C’est d’autant plus méprisable que cela n’est destiné qu’à obtenir une carte de séjour, une carte de séjour bien provisoire, bien vite périmée. Le temps de laisser au délateur la possibilité de témoigner devant le tribunal qui instruira la cause. Et notre gouvernement est bien optimiste sur la vitesse de la justesse. Il croit que cela se fait à la vitesse des décisions administratives quand il s’agit de reconduire. Car s’il s’était basé sur la vitesse pour accorder un visa, il aurait pu donner une carte de séjour de dix ans. Dès fini la séance de tribunal on passera les menottes au sans papier que l’on a protégé, et on le renverra chez lui, avec larmes (de crocodiles) et bagages.

Poursuivant un peu mon analyse (je suis poète) j’ai observé le fonctionnement de « dénonciation » et de « délation » : il existe bien un verbe pour « dénoncer », mais pas pour « délater ». C’est que la langue française est si peu fière de prendre note de l’existence de cette réalité, qu’elle n’en fait pas un « état ». Comme s’il y avait un soupçon de malaise à « délater ».

Ce malaise s’accroit si l’on passe au sens du mot « passeur ». Mais « passons ». Passeur est un très joli mot. Mais « passeur » dans la bouche de nos coutisans-ministre est un mot-valise sans doute (pratique pour les voyages le mot-« valise »), passeur, ce n’est pas ta sœur… Les gens que l’on appelle sans papier viennent souvent grâce à la complicité légitime de leurs parents, de leurs amis, de ceux qui les aides à sortir des géôles où ils peuvent mourir à tout instant.
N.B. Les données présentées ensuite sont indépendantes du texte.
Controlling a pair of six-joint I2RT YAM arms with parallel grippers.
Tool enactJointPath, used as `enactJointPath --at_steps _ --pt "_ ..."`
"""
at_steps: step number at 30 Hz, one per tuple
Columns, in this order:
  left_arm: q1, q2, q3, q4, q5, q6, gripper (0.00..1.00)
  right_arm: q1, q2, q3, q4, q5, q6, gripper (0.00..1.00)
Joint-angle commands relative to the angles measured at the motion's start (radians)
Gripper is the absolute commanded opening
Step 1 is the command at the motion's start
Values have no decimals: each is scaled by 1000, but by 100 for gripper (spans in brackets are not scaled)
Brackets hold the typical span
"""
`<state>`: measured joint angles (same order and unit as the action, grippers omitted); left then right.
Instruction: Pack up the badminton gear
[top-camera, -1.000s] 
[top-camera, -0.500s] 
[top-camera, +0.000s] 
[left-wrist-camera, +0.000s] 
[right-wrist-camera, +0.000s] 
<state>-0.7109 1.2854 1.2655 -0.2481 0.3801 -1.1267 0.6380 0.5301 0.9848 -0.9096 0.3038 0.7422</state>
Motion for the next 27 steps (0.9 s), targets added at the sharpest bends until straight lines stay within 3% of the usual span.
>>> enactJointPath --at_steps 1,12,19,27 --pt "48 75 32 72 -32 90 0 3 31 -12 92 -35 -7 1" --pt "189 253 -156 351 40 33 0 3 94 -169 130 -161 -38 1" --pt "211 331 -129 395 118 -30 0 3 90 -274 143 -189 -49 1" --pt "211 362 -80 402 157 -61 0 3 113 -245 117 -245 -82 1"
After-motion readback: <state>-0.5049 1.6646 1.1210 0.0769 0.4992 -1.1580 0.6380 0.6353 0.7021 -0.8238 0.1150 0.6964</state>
Mais nos ministricules confondent le « passeur » qui, comme on disait autrefois « marchand de sommeil », profite de la situation catastrophique des gens en détresse., avec la solidarité de ceux qui font que contre vents et marés, toujours et sans cesse viendront chez nous les gens qui ne peuvent faire autrement à cause de notre attitude à l’égard des pays du Sud. C’est vous messieurs du gouvernement qui êtes les passeurs en chef, dans ce sens là, c’est vous qui conduisez à toute cette situation. Si vous voulez que l’on dénonce, c’est vous que l’on va dénoncer. Et là oui, ce ne sera que justice.